▶ [TASK] As an exercise in exact copying, transcribe the lines below from the one holding "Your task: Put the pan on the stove" through the last, with both ends included and pictures left out.
___ INFORMATION SHOWN ___
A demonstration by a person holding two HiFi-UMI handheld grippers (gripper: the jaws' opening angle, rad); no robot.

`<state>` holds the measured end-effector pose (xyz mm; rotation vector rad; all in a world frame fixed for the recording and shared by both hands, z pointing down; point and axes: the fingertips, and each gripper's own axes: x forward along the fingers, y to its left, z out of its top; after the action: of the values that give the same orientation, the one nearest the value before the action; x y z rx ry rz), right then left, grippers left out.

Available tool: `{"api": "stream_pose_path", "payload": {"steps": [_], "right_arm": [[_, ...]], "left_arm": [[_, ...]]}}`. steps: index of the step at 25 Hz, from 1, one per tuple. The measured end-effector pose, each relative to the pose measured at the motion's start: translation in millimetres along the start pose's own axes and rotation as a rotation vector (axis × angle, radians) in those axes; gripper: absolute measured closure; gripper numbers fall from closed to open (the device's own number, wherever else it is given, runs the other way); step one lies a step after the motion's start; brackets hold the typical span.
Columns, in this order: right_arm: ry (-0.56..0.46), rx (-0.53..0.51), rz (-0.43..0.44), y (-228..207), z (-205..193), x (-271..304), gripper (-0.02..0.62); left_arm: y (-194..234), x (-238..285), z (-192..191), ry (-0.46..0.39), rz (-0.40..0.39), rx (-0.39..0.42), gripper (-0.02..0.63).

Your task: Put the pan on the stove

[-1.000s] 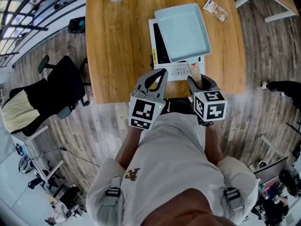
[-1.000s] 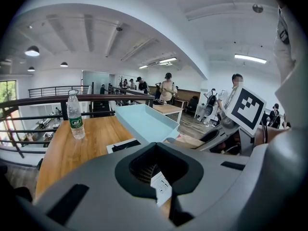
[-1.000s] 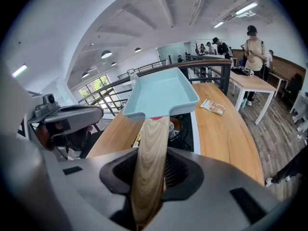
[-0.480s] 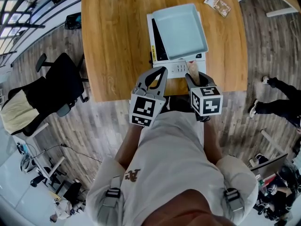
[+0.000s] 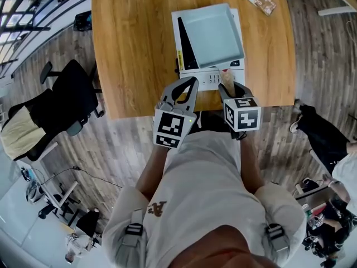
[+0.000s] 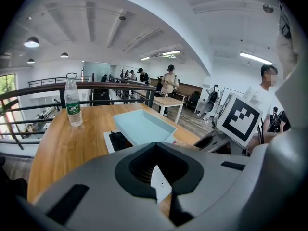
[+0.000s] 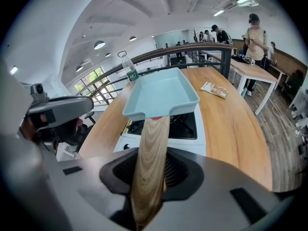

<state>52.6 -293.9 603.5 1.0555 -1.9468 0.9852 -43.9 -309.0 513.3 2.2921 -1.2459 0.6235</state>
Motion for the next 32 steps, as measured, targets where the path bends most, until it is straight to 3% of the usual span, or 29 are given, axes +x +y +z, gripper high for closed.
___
▶ [OUTPUT OF THE TASK]
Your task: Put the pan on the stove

[-1.000s] 
[-1.000s] 
[-1.000s] 
[-0.480s] 
[+0.000s] 
[+0.000s] 
[+0.000s] 

<state>52.6 -293.9 603.5 1.0555 -1.9468 0.9852 -43.9 -309.0 513.3 2.2921 -1.2459 0.6235</state>
Motion for the next 32 steps, as measured, targets where the path bends most, until it is straight to 3% of the usual span, or 29 are given, axes +x +y +z, gripper high for closed.

Nothing else is needed to complete the answer.